Randy Scheckman identified important genes in the transport process.
Thomas Sudhof focused on the release of neurotransmitters at synapses and the role of calcium.
Their discoveries have implications for basic science and medical research.
Dr. James Rothman discusses his experience as a Nobel laureate and the significance of the honor.
He explains the classical work on intracellular transport of proteins, focusing on the journey from the endoplasmic reticulum to different cell destinations.
The key question of how proteins are delivered to the correct location at the appropriate time is examined.
The discovery of transport vesicles is highlighted, revealing the complex mechanisms involved in protein movement within cells.
Importance of Vesicle Fusion in Cellular Transport.
Vesicles are formed through budding and fusion and are crucial for endocrine and exocrine physiology, nerve signaling, and various biological processes.
Synaptic vesicles store neurotransmitters for rapid information processing in the brain, discovered by Dr. Pilati.
While the physics of membrane fusion is simple, the biology of delivering the right cargo to the right place at the right time is complex.
Dr. Pilati's approach to studying vesicular trafficking and membrane fusion focuses on finding fundamental simplicity amidst complexity.

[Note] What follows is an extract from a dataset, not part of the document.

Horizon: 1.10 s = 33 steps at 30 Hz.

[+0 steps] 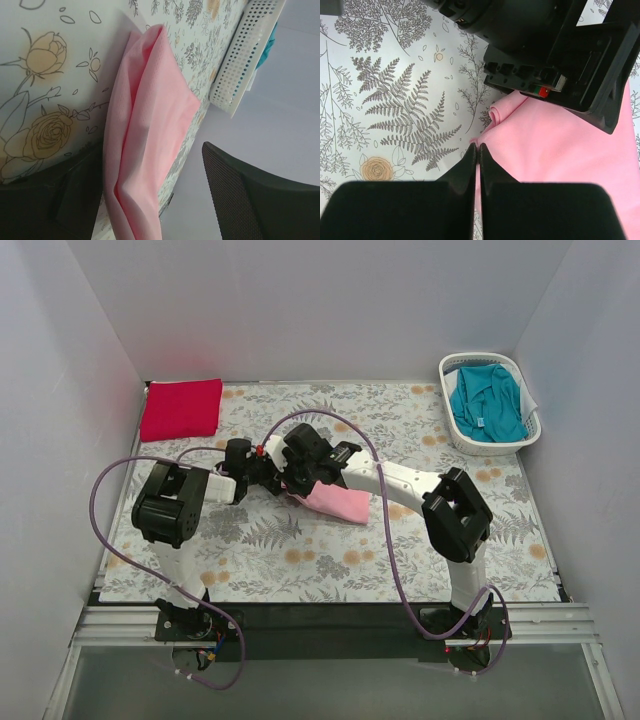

The speaker discusses his journey as a medical student and his curiosity about cellular complexity.
Despite warnings, he pursued studying proteins in cell-free reactions, challenging conventional beliefs.
The speaker shares a model he created in the late 1970s resembling current vesicle trafficking diagrams.
The history of studying biological processes in cell-free systems, starting with Eduard Buchner's work, is discussed.
The speaker emphasizes the complexity of scientific discovery and the role of luck and insight in achieving success.
Study on transport reconstitution using VSV glycoprotein.
Tracking movement of VSV glycoprotein through cellular compartments.
Visualization of transport vesicles and identification of functional carriers.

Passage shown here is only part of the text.